* Work instructions *
What's needed: every entry, printed exactly, minus the images.

* Records from a dataset *

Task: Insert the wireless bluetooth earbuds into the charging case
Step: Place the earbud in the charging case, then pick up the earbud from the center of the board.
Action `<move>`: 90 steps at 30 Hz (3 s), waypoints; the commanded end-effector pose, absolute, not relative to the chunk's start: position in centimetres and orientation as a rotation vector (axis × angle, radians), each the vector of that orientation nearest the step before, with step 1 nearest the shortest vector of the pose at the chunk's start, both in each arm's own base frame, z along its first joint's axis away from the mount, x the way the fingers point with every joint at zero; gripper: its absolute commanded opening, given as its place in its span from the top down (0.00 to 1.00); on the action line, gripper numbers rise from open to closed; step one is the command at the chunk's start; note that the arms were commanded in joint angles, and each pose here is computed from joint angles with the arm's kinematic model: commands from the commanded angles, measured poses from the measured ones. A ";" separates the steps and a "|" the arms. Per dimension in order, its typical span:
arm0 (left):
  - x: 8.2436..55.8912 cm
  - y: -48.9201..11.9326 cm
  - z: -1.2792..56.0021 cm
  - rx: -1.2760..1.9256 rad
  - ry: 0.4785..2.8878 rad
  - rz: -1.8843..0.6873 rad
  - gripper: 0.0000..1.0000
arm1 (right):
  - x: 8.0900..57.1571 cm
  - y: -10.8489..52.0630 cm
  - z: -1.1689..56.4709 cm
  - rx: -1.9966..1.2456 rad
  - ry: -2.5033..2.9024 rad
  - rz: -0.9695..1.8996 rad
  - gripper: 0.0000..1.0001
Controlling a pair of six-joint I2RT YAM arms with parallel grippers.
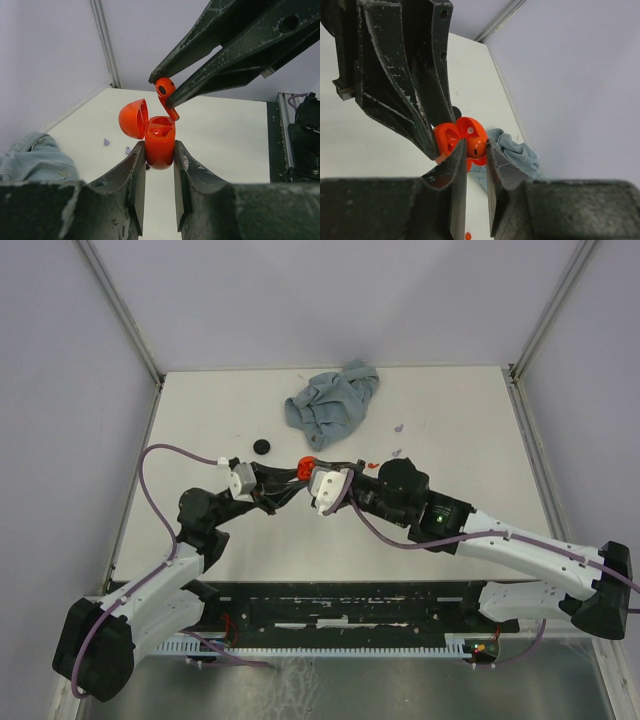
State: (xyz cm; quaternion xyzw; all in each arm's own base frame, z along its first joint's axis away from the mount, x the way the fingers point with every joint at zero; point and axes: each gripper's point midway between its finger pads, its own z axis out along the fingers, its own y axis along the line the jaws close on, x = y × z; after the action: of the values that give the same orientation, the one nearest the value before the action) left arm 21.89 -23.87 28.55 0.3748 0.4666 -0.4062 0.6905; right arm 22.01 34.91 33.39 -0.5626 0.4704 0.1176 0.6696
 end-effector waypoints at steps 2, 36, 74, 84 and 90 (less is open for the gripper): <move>20.9 -24.0 31.9 0.834 0.935 -0.937 0.97 | 22.3 35.1 34.5 -1.226 1.000 0.219 0.92; 21.7 -23.5 33.0 0.678 0.959 -1.003 0.97 | 20.0 36.0 32.7 -1.279 1.029 0.355 0.76; 21.5 -23.6 29.1 0.791 1.011 -0.934 0.97 | 21.5 33.0 37.6 -0.769 1.403 0.560 0.30; 21.5 -23.7 29.0 0.798 1.010 -0.933 0.97 | 22.2 32.6 35.7 -0.742 1.543 0.512 0.30; 21.4 -23.7 29.2 0.799 1.003 -0.935 0.97 | 22.4 33.0 34.0 -0.781 1.602 0.481 0.30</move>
State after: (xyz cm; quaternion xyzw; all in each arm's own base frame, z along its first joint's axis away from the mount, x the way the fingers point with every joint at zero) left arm 21.46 -23.97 28.07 0.3498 0.4758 -0.4375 0.6782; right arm 22.13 33.02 32.73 -0.3540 0.6859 0.2081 0.6007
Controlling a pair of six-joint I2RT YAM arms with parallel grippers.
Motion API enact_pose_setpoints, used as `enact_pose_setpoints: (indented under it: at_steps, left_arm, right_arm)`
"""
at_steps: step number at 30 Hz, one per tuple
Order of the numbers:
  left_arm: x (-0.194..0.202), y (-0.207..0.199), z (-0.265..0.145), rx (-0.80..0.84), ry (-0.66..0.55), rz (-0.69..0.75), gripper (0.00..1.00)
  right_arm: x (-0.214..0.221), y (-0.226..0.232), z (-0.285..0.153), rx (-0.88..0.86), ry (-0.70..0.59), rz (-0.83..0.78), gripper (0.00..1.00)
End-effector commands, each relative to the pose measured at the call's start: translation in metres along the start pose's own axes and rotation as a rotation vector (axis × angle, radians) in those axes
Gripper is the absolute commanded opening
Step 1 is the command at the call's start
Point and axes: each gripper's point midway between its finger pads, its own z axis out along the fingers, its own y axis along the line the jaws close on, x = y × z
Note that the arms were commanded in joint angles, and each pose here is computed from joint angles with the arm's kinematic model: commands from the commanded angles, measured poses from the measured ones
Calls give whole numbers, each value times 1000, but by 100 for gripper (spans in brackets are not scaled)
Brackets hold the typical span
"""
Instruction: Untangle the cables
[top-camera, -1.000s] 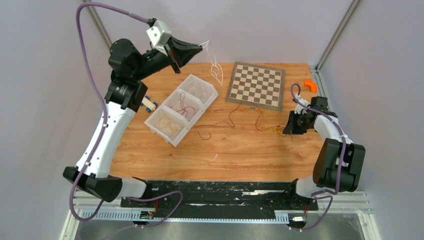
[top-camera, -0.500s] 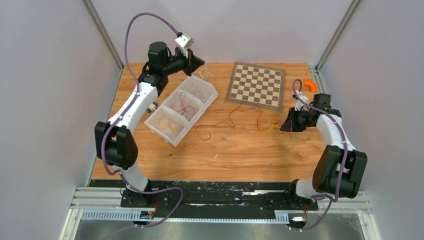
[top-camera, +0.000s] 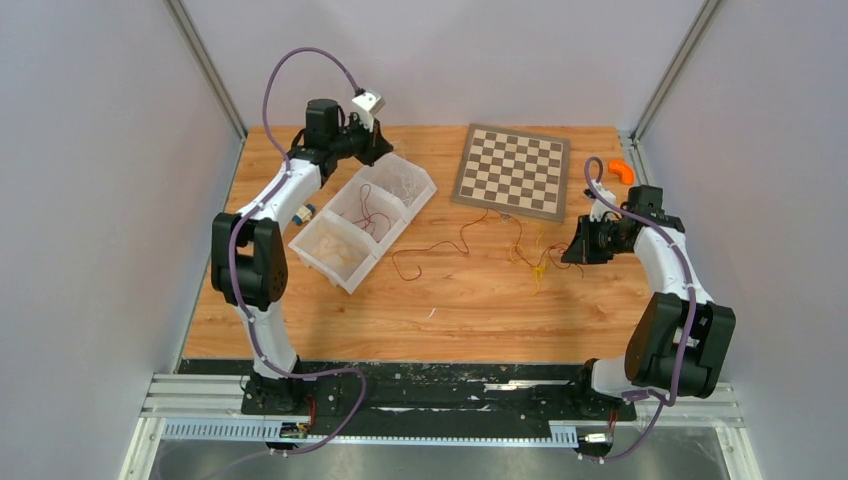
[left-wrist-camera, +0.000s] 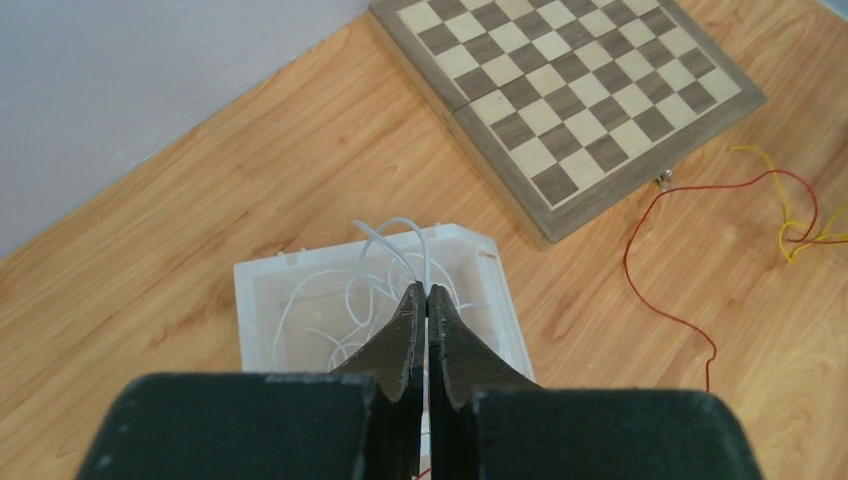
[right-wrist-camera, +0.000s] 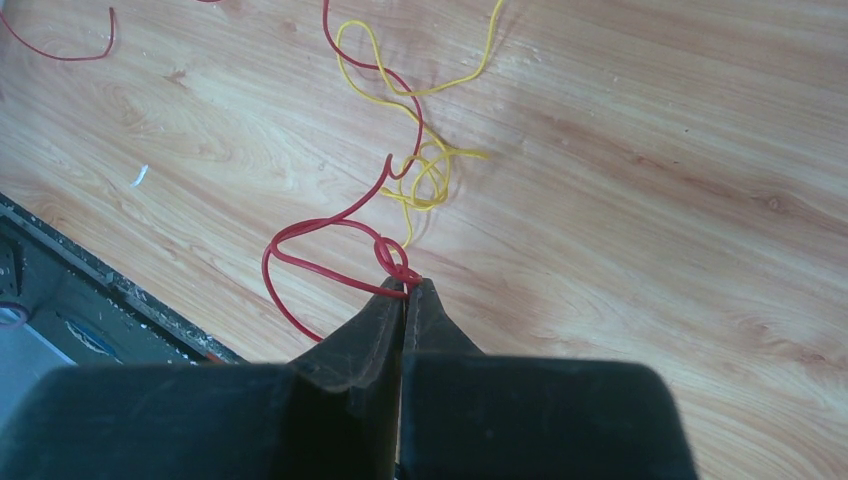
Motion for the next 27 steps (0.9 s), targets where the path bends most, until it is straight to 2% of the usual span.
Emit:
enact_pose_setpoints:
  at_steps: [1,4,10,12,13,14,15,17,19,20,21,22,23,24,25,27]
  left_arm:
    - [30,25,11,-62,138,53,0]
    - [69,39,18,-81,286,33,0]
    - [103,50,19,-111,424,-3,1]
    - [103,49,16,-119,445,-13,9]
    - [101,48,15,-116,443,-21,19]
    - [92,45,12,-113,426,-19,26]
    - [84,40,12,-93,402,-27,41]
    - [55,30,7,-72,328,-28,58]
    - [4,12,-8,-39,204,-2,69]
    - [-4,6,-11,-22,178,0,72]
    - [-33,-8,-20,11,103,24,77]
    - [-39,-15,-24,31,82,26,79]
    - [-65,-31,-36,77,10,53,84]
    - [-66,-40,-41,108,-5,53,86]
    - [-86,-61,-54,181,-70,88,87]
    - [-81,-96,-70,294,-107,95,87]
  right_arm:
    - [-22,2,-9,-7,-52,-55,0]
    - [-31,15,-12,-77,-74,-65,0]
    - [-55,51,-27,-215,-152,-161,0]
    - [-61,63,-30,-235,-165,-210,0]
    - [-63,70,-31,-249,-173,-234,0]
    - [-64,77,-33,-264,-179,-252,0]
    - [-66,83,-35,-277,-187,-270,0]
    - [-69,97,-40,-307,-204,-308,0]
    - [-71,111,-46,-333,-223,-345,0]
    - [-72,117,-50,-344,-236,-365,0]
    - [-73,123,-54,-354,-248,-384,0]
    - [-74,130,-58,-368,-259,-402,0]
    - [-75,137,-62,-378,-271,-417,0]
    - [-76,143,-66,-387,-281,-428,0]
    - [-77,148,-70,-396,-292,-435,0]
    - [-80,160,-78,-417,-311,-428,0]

* Written solution *
Task: Insert the wireless bluetooth earbuds into the charging case
Step: Place the earbud in the charging case, then pick up the earbud from the center of the board.
Action `<move>`: 90 steps at 30 Hz (3 s), waypoints; the commanded end-effector pose, absolute, not relative to the chunk's start: position in centimetres and orientation as a rotation vector (axis × angle, radians), each the vector of that orientation nearest the step before, with step 1 nearest the shortest vector of the pose at the chunk's start, both in each arm's own base frame, z along its first joint's axis away from the mount, x the way the fingers point with every joint at zero; gripper: its absolute commanded opening, given as its place in its span from the top down (0.00 to 1.00); on the action line, gripper numbers rise from open to closed; step one is the command at the chunk's start; note that the arms were commanded in joint angles, and each pose here is computed from joint angles with the arm's kinematic model: commands from the commanded angles, measured poses from the measured ones. A ";" separates the steps and a "|" the arms. Per dimension in order, its typical span:
arm0 (left):
  - x: 8.2436..55.8912 cm
  - y: -48.9201..11.9326 cm
  - z: -1.2792..56.0021 cm
  - rx: -1.2760..1.9256 rad
  - ry: 0.4785..2.8878 rad
  - rz: -1.8843..0.6873 rad
  - gripper: 0.0000..1.0000
arm1 (right):
  - x: 8.0900..57.1571 cm
  - y: -10.8489..52.0630 cm
  - z: -1.1689..56.4709 cm
  - rx: -1.9966..1.2456 rad
  - ry: -2.5033..2.9024 rad
  - rz: -0.9695..1.8996 rad
  - gripper: 0.0000..1.0001
Controlling a pair of six-joint I2RT YAM arms with parallel grippers.
State: (xyz cm; quaternion xyzw; all in each arm's own base frame, z along its first joint's axis away from the mount, x the way the fingers point with every joint at zero; point and axes: each gripper's point midway between its finger pads, its own z axis out along the fingers, its own y axis along the line the jaws close on, x = y × z; after the action: of the values that give the same orientation, the one nearest the value before the action) left arm 21.89 -23.87 28.55 0.3748 0.4666 -0.4062 0.6905; right arm 22.01 34.91 33.39 -0.5626 0.4704 0.1176 0.6696
 end-effector waypoints at steps 2, 36, 74, 84 and 90 (less is open for the gripper): <move>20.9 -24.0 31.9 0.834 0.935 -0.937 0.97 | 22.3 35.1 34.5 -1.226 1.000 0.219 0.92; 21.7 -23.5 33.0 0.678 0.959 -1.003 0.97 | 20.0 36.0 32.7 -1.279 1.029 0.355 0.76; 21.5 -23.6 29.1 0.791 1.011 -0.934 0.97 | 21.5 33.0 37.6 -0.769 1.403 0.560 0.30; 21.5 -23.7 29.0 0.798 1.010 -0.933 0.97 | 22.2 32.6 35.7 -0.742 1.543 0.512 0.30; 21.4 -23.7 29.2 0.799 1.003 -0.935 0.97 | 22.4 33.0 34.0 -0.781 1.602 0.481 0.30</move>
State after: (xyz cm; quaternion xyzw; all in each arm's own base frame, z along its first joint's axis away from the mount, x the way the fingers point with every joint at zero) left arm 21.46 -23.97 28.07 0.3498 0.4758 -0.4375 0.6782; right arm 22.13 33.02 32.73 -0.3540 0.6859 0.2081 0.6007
Controlling a pair of six-joint I2RT YAM arms with parallel grippers.
Motion API enact_pose_setpoints, used as `enact_pose_setpoints: (indented under it: at_steps, left_arm, right_arm)`
"""
at_steps: step number at 30 Hz, one per tuple
Order of the numbers:
  left_arm: x (-0.194..0.202), y (-0.207..0.199), z (-0.265..0.145), rx (-0.80..0.84), ry (-0.66..0.55), rz (-0.69..0.75), gripper (0.00..1.00)
  right_arm: x (-0.214..0.221), y (-0.226..0.232), z (-0.285..0.153), rx (-0.88..0.86), ry (-0.70..0.59), rz (-0.83..0.78), gripper (0.00..1.00)
End-effector commands, each relative to the pose measured at the call's start: translation in metres along the start pose's own axes and rotation as a rotation vector (axis × angle, radians) in those axes
Gripper is the absolute commanded opening
Step 1 is the command at the call's start
Point and axes: each gripper's point midway between its finger pads, its own z axis out along the fingers, its own y axis along the line the jaws close on, x = y × z
Note that the arms were commanded in joint angles, and each pose here is computed from joint angles with the arm's kinematic model: commands from the commanded angles, measured poses from the measured ones
Calls give whole numbers, each value times 1000, but by 100 for gripper (spans in brackets are not scaled)
Brackets hold the typical span
"""
Instruction: Untangle the cables
[top-camera, -1.000s] 
[top-camera, -0.500s] 
[top-camera, +0.000s] 
[left-wrist-camera, +0.000s] 
[right-wrist-camera, +0.000s] 
Motion for the next 27 steps (0.9 s), targets where the path bends most, until it is straight to 2% of the usual span.
Emit:
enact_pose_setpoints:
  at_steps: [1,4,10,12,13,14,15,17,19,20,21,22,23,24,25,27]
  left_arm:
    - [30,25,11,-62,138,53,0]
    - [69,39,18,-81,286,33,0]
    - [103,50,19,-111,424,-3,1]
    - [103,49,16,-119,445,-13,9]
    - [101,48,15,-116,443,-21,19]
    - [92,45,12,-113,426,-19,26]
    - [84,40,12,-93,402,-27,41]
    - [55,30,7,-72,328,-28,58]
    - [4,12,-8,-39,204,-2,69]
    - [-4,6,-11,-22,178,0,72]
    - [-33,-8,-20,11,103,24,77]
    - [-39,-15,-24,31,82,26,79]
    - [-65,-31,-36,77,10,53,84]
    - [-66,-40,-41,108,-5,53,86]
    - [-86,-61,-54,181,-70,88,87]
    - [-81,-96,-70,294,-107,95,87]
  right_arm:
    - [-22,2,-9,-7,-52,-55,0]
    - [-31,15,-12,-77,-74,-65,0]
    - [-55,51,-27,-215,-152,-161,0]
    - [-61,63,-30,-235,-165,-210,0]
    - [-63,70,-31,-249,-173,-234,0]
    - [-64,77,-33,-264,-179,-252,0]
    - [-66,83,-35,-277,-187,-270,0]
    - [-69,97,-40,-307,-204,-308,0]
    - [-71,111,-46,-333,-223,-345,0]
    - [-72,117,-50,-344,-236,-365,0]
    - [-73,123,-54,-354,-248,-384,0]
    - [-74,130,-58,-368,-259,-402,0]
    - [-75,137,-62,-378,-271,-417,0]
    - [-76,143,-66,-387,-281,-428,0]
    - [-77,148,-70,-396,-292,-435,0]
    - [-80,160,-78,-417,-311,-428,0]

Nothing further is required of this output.